BSF Chief Inspects Jammu-Sialkot Border Security
SRINAGAR: Border Security Force (BSF) Director General Daljit Singh Chawdhary visited forward areas along the International Border (IB) with Pakistan in the Jammu region on Wednesday and Thursday to review the situation and operational preparedness of the troop.
A BSF spokesman in Jammu said that Mr. Chawdhary during his visit to the Jammu frontier on August 21 and 22 apart from reviewing the border management interacted with the officers and troops. He obtained their feedback on the operational preparedness and the efforts made by the paramilitary force to discourage the infiltration of militants and other undesirable elements and smuggling of illegal weapons and narcotics from across the border.
This was Mr.

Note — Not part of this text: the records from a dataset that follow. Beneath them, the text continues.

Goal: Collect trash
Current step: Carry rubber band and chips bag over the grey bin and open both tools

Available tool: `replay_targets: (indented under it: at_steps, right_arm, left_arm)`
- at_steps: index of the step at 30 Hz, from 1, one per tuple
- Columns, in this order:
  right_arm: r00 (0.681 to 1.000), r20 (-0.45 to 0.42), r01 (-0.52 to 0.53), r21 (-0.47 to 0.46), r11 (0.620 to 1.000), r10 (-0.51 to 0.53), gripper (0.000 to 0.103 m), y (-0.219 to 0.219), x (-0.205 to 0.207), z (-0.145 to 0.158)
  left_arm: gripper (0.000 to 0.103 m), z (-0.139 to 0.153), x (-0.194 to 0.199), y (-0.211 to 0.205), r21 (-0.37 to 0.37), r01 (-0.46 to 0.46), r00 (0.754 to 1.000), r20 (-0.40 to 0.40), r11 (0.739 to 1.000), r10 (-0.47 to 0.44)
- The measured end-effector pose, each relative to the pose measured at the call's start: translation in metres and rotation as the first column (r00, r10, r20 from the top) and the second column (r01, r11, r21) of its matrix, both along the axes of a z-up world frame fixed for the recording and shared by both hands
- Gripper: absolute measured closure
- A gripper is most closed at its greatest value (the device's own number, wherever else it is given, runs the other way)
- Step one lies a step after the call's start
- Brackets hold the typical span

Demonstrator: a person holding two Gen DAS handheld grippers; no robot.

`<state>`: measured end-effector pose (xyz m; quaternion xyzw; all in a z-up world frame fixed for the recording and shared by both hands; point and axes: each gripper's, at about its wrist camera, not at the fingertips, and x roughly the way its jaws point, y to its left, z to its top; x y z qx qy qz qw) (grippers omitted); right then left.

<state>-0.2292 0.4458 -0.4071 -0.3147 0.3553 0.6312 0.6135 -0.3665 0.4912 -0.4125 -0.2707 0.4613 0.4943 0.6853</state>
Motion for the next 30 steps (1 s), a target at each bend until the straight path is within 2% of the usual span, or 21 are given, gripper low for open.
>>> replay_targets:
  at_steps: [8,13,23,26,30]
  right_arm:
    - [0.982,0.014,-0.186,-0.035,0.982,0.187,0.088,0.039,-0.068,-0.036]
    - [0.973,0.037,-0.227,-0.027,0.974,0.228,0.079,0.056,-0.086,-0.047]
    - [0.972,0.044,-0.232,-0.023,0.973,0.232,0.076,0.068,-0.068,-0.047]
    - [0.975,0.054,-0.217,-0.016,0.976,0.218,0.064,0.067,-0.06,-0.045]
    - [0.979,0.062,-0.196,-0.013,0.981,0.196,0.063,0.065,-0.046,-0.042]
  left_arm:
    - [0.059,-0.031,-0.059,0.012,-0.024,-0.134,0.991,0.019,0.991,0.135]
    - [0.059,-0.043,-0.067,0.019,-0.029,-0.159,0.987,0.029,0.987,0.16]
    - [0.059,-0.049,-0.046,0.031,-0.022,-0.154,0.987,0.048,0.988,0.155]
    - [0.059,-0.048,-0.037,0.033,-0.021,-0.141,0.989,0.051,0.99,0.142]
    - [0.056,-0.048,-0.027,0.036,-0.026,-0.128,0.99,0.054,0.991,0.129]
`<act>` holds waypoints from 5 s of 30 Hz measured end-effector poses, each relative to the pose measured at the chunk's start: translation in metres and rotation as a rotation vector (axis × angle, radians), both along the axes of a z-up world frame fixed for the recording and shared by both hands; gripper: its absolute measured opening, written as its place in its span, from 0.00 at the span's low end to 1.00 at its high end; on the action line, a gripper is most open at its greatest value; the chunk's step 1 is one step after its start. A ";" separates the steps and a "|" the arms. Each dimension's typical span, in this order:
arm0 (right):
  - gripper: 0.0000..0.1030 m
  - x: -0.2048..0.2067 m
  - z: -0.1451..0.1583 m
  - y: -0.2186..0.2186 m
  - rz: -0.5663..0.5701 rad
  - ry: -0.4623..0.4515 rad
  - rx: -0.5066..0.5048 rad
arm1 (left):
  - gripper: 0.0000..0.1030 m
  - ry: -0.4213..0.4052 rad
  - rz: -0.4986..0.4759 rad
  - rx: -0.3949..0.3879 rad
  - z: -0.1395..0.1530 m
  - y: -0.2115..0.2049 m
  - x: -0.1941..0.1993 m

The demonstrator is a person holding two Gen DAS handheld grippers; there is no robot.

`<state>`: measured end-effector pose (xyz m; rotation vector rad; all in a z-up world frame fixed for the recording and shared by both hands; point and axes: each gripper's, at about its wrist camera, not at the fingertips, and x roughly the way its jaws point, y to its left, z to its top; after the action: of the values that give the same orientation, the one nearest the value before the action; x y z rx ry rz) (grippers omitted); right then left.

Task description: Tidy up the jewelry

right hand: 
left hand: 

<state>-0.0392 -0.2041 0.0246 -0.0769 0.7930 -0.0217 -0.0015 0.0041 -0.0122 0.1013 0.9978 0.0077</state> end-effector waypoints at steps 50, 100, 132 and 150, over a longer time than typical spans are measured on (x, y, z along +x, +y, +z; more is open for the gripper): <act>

Chawdhary’s first visit to the Jammu frontier after taking over as head of the BSF and it came ahead of the three-phased Assembly elections in J&K.
The BSF sources said that DIG, Jammu-Kathua range, Shiv Kumar Sharma met Mr. Chawdhary at Pansar border post and discussed the security measures and cooperation between troops and J&K police in the region.
The BSF is independently tasked to guard the 198-km stretch of the India-Pakistan border in Jammu region. Being part of the 2,912 km India-Pakistan border from Gujarat to J&K, it starts at Paharpur in Kathua district and ends at Chicken’s Neck corridor in Akhnoor sector (Jammu district) where the Line of Control (LoC) begins. In India, this 198-km stretch of the borderline is called International Border (IB) but is known as ‘Working Boundary’ in Pakistan as it passes through a “disputed region”. In public parlance it is often referred to as ‘Sialkot-Jammu border’, however.
Both the IB and LoC have witnessed repeated infiltration bids in the recent months following which the anti-infiltration grid along these was strengthened further. Early this year, the authorities had imposed night curfew in several areas along the IB to ensure a better area dominance by the BSF and to foil possible infiltration bids from across the border and other clandestine unlawful activities in the sensitive frontier region.
The 776-km- long LoC is the responsibility of the Indian Army with some BSF battalions placed under its operational control.